The other big part of -- the other part of cutting that can be tricky is high-frequency information like vocal sibilance or really crazy [JASON WARD IMITATING NOISE SOUND EFFECT ON RECORD PLAYING] things like that, so you have these high frequency limiters that are built into the lathe's rack which serve to sort of limit the speed of those transients that are high frequency in nature because they'll just distort on playback if they're too extreme, so you can watch this thing kind of reacting pretty wacky to some of these heavy duty -- We're going to make a pretty loud cut here so we need to have this thing taking care of some business so that we get a distortion-free playback.

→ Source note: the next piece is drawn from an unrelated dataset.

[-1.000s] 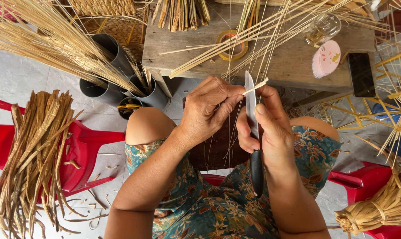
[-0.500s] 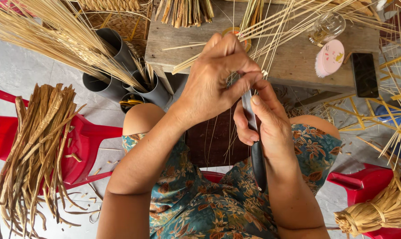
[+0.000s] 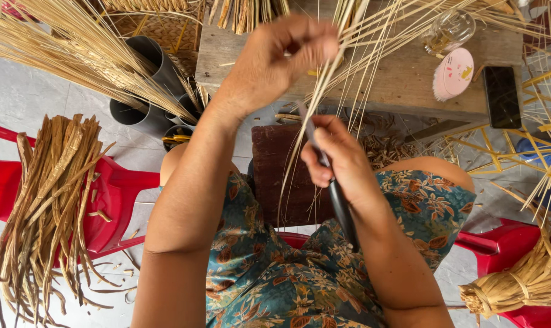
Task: The person sits on a low stool and uses a small knife to split and shave thin bamboo strips, drawing each strip across the blade to trim it, then sets finished strips aside and reaches for the next piece from the pile.
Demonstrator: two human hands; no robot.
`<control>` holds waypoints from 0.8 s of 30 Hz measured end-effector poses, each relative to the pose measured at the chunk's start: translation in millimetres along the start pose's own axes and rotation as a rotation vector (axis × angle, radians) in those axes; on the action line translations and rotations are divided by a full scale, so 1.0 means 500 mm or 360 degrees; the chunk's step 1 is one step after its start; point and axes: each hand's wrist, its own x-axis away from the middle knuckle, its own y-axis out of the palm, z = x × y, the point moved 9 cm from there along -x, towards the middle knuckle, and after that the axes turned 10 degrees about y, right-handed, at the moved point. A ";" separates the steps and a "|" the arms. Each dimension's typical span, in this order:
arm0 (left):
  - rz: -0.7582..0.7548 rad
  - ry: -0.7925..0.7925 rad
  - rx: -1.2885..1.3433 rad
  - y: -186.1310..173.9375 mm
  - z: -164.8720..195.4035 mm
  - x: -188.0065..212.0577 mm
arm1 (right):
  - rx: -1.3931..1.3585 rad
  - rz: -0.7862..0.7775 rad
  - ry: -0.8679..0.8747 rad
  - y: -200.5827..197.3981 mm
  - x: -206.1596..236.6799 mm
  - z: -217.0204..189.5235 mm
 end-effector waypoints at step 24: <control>0.0322 0.0153 -0.0158 -0.042 -0.097 0.044 | 0.0101 0.0013 0.0471 -0.011 -0.044 0.112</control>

There are certain instruments that can be more difficult to cut, which is especially stuff like percussive instruments like bells and chimes and things of that nature because they're basically like a pure transient. They're so high frequency that it's like if you're thinking of a groove that's going along and then some transient or so high frequency that it's just like a -- it's like a dead end to the needle basically, like when it takes off in a direction that isn't anything like straight, the needle just comes up on that at 33 RPM or 45 RPM and sort of it's like the equivalent of driving into a brick wall more or less so what it will do, if those aren't managed is that it will just skip up out of the groove, and that's what you hear as distortion. It just kind of pops along the top of the groove until it can find a place it can drop back in. so what we're trying to do is make those just not severe enough for the needle to track it accurately, and that's really one of the only things that you have to kind of compromise on with vinyl cutting versus like digital. I mean you can cut really terribly compressed and limited digital material all day long but it's just the high frequency stuff like there's anything that's real fuzzy high frequency distortion, it just doesn't translate that well to vinyl, so you end up rolling off some really high frequencies and using the high frequency limiter but most of the time, we have pretty good luck getting a cut to more or less sound exactly like the source material that we're working from.